● About this exercise:
After locating the line with "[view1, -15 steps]", reproduce that line and every one following it exactly, up to the end of the entries.

Data entries
++++

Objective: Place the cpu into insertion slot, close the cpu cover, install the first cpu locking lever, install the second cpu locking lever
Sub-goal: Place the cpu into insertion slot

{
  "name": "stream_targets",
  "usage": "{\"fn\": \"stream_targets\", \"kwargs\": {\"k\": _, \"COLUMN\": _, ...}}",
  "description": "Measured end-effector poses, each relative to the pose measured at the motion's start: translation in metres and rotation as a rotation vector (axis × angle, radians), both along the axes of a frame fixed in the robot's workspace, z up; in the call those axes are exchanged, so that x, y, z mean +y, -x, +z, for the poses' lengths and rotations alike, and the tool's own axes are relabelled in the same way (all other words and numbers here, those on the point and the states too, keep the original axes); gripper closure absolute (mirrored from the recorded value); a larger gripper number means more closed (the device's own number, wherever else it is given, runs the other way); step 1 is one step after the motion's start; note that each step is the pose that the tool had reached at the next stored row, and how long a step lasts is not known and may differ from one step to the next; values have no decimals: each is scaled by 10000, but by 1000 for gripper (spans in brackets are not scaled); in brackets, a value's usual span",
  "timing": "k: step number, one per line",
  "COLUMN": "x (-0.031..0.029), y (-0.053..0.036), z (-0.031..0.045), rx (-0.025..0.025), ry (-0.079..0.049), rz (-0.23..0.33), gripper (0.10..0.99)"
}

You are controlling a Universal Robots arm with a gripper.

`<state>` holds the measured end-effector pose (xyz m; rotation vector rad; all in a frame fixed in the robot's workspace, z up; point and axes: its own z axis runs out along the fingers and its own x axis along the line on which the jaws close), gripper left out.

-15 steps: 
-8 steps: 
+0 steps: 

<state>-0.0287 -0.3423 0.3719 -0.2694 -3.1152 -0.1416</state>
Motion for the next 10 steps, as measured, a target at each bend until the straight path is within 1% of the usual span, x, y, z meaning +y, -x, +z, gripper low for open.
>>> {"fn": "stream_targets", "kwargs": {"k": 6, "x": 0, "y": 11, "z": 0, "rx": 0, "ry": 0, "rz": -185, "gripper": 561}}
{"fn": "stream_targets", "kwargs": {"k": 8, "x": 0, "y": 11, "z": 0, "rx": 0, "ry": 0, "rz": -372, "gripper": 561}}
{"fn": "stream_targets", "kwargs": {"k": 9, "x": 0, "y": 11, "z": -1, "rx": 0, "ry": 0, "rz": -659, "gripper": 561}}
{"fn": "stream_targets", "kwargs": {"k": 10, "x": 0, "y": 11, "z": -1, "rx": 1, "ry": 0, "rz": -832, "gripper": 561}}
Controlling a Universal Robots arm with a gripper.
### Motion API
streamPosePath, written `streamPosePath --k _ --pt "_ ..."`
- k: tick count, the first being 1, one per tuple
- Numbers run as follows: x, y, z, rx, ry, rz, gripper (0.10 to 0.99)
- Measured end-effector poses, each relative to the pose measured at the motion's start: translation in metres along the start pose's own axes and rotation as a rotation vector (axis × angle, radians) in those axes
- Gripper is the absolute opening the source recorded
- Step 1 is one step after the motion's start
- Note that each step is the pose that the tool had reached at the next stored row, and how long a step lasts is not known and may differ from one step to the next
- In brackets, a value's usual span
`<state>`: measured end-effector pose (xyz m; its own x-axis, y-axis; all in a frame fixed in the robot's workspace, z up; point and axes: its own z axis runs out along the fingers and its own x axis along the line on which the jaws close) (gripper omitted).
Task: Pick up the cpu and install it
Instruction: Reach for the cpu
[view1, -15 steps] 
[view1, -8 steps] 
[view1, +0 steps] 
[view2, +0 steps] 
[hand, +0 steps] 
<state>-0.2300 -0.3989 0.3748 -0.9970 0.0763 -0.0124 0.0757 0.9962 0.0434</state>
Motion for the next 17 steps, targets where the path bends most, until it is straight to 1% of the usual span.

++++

● Task answer:
[view1, -15 steps] 
[view1, -8 steps] 
[view1, +0 steps] 
[view2, +0 steps] 
[hand, +0 steps] 
<state>-0.2300 -0.3989 0.3748 -0.9970 0.0763 -0.0124 0.0757 0.9962 0.0434</state>
Motion for the next 17 steps, targets where the path bends most, until it is straight to 1% of the usual span.

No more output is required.